= Milton Preves =

Milton Preves (June 18, 1909, in Cleveland, Ohio – June 11, 2000, in Glenview, Illinois) was a violist, conductor and pedagogue. He was a member of the Chicago Symphony Orchestra for 52 years, of which 47 years were as principal violist.

Preves attended the University of Chicago. In 1931, he joined the Little Symphony — a Chicago Symphony training ground—and was promoted to the Chicago Symphony Orchestra in 1934. He became principal violist in 1939, which position he held until he retired from the Chicago Symphony Orchestra in 1986. He played under the batons of all the Chicago Symphony's conductors, up until Sir Georg Solti, except for the Chicago Symphony's founder, Theodore Thomas.

Preves was a founding member of the Chicago String Quartet, as well as the music director for Chicago's North Side Symphony for 26 years. Besides playing the viola, he was a conductor with the Oak Park-River Forest, Wheaton, and Gary symphonies, as well as the Gold Coast Chamber Orchestra. He was also a part of the music faculty at a number of universities: Chicago Musical College, Northwestern University, and DePaul University.

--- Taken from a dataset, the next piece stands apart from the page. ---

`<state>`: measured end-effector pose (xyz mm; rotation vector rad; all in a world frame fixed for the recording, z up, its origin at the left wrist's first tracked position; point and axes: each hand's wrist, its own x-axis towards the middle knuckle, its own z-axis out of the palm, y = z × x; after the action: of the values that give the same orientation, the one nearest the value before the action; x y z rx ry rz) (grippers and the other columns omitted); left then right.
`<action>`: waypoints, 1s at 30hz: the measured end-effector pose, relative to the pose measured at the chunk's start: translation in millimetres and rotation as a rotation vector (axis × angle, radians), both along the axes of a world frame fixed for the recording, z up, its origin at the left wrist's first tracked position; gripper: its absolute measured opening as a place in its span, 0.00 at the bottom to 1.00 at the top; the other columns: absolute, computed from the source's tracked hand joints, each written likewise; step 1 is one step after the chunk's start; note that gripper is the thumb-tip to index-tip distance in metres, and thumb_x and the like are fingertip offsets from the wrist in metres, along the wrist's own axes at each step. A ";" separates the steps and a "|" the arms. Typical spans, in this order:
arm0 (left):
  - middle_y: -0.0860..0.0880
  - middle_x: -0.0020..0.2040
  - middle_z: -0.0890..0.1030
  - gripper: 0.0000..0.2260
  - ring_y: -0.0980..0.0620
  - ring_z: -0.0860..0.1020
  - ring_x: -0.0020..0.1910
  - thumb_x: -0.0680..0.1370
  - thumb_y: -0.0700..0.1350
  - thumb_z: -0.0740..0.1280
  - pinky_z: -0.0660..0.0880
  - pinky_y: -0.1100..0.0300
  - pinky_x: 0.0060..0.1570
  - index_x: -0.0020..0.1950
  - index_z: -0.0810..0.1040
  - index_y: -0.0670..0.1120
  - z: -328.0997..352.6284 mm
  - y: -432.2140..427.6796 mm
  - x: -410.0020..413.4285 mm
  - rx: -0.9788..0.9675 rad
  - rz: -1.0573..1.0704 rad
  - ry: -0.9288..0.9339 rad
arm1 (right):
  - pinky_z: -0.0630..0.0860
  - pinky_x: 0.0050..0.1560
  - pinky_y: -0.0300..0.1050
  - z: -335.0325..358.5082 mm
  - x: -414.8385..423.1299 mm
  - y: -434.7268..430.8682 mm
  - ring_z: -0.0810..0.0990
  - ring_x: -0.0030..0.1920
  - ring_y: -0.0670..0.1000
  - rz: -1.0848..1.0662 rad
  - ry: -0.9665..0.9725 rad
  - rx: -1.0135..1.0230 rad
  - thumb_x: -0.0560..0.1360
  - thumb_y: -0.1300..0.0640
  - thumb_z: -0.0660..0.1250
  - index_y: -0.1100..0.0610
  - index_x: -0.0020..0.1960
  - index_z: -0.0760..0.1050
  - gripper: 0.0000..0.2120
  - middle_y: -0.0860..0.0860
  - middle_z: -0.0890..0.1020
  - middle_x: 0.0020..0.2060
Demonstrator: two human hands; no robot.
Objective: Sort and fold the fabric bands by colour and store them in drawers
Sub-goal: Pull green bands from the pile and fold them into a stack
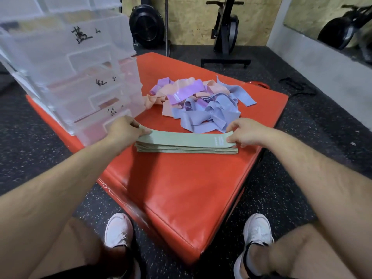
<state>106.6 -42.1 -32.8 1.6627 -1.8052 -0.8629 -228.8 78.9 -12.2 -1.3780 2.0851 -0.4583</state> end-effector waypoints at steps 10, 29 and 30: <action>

In 1963, he resigned as conductor of the Oak Park-River Forest orchestra, because Carol Anderson, a talented black female violinist whom Preves had recruited for the symphony, was pressured to resign because of her race. The president of the orchestra quickly apologized and urged Preves to continue to conduct the group. He did not return for 25 years and when he did, it was only to play as a soloist with the orchestra.

Ernest Bloch dedicated his Meditation and Processional to Milton Preves. Preves taught many students, some of whom continue to teach, passing down his style.